Dal Giappone, un nuovo prodotto per la videosorveglianza capace di fare miracoli grazie al riconoscimento facciale

Roma – L’azienda nipponica Hitachi Kokusai Electric ha realizzato un nuovo, potente strumento per la videosorveglianza distribuita che presto arriverà nelle mani dei Grandi Fratelli di tutto il Pianeta. Il sistema è in grado di riconoscere un volto su milioni in pochissimo tempo.

Presentata in occasione del Security Show tenutosi in Giappone, la nuova tecnologia di HKE è infatti dotata di grandi capacità per quanto riguarda il riconoscimento facciale: il sistema è in grado, in un secondo, di analizzare e riconoscere un volto all’interno di un database contenente 36 milioni di facce diverse .

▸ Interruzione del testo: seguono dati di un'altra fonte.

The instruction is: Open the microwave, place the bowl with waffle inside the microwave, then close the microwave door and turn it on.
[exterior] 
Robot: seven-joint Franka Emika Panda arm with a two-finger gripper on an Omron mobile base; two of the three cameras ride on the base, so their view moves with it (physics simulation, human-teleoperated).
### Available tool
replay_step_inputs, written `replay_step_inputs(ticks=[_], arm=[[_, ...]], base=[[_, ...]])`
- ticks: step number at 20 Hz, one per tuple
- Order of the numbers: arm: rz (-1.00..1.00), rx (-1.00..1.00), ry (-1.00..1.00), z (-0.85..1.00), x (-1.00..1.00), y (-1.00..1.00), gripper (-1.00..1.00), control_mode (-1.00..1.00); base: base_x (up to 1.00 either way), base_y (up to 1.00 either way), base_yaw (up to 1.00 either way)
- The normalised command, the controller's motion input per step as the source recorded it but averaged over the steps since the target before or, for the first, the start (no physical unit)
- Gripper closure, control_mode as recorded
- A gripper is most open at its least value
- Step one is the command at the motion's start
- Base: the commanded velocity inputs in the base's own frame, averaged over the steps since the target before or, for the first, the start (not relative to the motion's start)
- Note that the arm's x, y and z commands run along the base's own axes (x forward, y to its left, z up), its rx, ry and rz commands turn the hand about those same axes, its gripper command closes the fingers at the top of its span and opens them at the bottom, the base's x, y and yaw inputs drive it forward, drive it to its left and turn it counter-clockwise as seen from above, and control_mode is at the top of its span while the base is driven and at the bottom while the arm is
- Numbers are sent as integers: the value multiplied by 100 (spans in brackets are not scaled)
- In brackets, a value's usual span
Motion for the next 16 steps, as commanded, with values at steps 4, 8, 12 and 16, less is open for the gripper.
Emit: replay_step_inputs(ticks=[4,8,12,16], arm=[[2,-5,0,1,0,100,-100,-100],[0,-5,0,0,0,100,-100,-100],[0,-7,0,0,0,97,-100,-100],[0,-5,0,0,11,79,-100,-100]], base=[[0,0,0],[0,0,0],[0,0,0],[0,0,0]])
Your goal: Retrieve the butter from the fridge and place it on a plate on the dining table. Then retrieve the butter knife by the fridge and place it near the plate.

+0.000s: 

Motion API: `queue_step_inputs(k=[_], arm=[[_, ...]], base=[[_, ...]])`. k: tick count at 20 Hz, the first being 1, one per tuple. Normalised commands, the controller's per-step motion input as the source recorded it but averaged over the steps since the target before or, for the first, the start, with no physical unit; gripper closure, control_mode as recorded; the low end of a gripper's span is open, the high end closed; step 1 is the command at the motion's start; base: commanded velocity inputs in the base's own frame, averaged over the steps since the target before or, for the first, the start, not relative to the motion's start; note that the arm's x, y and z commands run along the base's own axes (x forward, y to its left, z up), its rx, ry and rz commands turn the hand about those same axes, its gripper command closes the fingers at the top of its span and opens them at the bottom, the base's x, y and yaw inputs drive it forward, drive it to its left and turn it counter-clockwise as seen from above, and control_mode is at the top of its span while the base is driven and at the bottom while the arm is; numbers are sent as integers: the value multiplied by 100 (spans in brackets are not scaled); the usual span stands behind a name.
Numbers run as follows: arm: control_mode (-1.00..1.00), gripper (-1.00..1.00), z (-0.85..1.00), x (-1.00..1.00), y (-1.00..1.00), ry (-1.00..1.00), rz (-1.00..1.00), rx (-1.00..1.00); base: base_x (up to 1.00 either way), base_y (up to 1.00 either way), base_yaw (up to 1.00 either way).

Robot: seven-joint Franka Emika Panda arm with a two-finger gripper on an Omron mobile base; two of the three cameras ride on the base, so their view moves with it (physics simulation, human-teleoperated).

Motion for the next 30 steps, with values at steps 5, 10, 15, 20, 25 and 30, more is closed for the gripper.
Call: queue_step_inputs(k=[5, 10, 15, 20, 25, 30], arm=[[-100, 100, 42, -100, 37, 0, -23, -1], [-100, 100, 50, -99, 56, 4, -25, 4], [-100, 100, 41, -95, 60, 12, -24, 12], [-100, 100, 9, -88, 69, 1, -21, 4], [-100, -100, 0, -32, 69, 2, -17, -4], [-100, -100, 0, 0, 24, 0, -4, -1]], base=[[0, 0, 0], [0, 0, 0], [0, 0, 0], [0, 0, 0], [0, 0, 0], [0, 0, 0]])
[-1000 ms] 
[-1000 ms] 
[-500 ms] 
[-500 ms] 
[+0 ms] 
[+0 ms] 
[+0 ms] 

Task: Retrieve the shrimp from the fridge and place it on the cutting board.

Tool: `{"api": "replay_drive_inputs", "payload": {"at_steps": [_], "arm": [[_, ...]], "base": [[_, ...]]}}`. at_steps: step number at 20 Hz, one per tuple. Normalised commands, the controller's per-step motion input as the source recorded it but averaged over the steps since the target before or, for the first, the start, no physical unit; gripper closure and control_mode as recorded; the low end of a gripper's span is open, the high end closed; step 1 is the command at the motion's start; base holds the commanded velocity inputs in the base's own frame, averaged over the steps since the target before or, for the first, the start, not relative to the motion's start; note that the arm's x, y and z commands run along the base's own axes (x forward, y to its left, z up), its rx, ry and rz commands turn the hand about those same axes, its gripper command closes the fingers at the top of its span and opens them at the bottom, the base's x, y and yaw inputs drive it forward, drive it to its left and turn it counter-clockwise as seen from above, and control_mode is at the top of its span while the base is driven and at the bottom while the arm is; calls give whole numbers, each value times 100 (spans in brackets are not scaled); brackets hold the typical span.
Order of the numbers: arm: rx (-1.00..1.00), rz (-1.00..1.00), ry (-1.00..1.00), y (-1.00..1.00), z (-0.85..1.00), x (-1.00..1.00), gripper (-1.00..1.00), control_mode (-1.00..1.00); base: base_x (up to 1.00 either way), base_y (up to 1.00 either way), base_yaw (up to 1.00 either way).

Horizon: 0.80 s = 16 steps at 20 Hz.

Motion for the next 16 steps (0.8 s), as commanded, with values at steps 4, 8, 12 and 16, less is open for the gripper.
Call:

Il riconoscimento può avvenire sia in tempo reale che in differita prendendo in esame le registrazioni video già archiviate, e il sistema è inoltre in grado di presentare le registrazioni video corrispondenti al volto individuato sotto forma di miniature in anteprima.

In arrivo sul mercato nel corso del prossimo anno fiscale della società, il sistema di videosorveglianza di HKE non è però esente da difetti e controindicazioni: le capacità di riconoscimento facciale funzionano solo con le facce rivolte verso la videocamera con un angolo di inclinazione massimo di 30 gradi sia in verticale che in orizzontale, e, per essere processato, il volto di una persona deve essere catturato con una risoluzione di almeno 40×40 pixel.